## WHAT TO PRODUCE
Only the lines from the start of the data through the line containing "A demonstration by" should be written out, exactly as they are, with both ends included and the pictures left out.

## DATASET SECTION
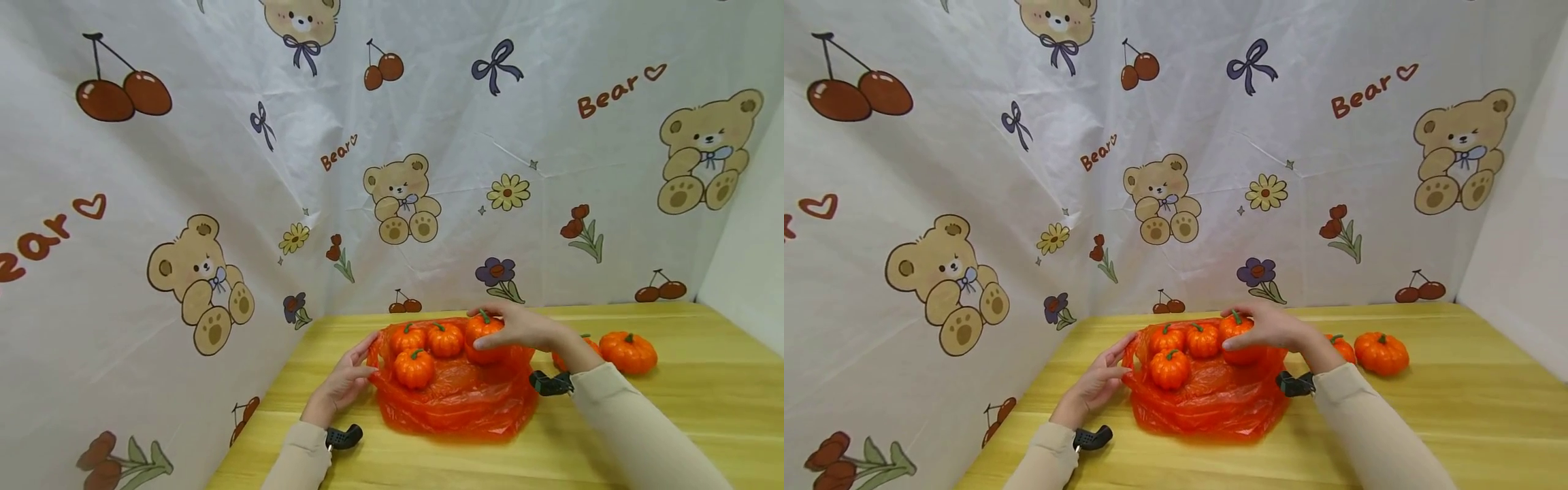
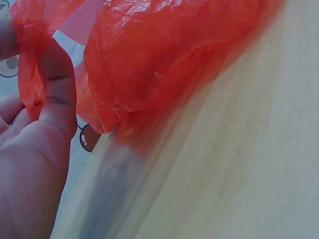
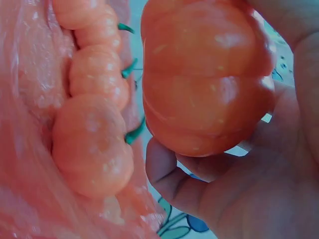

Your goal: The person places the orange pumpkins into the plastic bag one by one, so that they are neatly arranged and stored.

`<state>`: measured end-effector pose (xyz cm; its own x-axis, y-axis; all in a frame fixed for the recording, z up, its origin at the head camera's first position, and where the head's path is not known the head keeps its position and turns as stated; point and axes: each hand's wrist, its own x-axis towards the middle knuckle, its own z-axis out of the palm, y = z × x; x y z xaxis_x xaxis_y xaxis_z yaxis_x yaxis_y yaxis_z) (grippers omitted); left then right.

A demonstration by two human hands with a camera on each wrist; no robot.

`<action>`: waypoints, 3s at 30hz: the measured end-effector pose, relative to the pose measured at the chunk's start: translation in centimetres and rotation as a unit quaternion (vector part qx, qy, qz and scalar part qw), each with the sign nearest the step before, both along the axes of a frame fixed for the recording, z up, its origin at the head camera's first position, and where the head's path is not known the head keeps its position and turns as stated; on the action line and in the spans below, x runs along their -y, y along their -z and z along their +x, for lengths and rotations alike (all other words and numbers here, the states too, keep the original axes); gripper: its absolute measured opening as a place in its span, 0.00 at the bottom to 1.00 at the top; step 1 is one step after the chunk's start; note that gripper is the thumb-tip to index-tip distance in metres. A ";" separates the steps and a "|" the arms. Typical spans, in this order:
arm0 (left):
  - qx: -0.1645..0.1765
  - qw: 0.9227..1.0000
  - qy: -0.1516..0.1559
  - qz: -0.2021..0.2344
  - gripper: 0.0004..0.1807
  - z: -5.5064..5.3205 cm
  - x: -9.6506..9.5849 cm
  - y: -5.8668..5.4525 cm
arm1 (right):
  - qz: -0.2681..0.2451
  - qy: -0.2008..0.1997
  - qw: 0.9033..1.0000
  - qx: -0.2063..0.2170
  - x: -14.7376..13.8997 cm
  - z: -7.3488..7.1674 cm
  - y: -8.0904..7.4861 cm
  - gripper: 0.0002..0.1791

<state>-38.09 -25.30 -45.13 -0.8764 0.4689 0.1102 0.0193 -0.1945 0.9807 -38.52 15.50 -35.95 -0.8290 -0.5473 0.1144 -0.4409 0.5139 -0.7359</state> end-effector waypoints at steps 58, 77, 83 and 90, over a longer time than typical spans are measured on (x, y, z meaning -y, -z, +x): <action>0.008 1.000 -0.011 -0.001 0.50 0.1 -0.2 0.0 | 0.131 0.016 0.990 -0.057 7.3 0.7 4.3 0.42; 0.004 1.000 0.001 0.002 0.51 0.2 -0.1 0.4 | 0.070 0.042 0.992 -0.094 4.6 2.7 3.6 0.23; -0.002 1.000 0.005 0.004 0.51 0.3 -0.2 0.1 | 0.066 0.049 0.992 -0.091 2.6 3.1 2.6 0.23; 0.011 1.000 0.006 0.004 0.50 0.2 -0.3 0.4 | 0.044 0.063 0.993 -0.084 -0.9 3.4 2.8 0.25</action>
<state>-37.93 -25.00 -45.54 -0.8731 0.4782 0.0950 -0.0043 -0.2024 0.9793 -35.15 16.40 -38.73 -0.8650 -0.4538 0.2142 -0.4818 0.6316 -0.6075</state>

## RESULT BELOW
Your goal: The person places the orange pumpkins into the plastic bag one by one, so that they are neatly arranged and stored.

`<state>`: measured end-effector pose (xyz cm; its own x-axis, y-axis; all in a frame fixed for the recording, z up, its origin at the head camera's first position, and where the head's path is not known the head keeps its position and turns as stated; point and axes: each hand's wrist, its own x-axis towards the middle knuckle, its own z-axis out of the palm, y = z × x; x y z xaxis_x xaxis_y xaxis_z yaxis_x yaxis_y yaxis_z) (grippers omitted); left then right.

A demonstration by two human hands with a camera on each wrist; no robot.

With this, the answer is done.